● **The data**:
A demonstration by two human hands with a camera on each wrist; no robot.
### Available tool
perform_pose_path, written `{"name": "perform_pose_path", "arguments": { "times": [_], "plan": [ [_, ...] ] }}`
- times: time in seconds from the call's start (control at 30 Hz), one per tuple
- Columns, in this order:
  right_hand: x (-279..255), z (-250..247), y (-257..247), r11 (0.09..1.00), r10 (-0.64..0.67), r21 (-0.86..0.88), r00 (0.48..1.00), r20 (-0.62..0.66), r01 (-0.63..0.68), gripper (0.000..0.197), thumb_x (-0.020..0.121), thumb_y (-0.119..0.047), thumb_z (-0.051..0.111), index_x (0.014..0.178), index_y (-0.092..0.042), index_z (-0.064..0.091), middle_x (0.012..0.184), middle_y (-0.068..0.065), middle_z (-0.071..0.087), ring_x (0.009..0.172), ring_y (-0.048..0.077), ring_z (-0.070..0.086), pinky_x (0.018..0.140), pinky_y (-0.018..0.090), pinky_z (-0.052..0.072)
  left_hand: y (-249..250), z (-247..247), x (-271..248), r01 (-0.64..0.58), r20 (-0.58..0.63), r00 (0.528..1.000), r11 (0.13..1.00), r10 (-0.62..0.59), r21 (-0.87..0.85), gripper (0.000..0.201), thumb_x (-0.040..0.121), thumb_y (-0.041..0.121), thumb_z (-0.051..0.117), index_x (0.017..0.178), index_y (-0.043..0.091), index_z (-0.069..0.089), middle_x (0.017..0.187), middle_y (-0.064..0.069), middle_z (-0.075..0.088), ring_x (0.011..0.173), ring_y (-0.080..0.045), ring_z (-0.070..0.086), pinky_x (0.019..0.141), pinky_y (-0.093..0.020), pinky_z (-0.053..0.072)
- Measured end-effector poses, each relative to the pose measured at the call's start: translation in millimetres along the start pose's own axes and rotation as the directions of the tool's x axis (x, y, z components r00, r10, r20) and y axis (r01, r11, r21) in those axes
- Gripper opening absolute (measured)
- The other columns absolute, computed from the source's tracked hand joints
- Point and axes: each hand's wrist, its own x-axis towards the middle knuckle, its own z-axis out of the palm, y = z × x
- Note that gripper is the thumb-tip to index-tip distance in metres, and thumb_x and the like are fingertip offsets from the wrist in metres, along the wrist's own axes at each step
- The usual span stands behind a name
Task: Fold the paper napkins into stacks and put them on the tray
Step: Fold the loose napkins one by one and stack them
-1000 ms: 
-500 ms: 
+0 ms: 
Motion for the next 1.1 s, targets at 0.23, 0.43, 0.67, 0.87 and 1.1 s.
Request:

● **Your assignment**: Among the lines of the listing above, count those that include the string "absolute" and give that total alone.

● **Your solution**: 2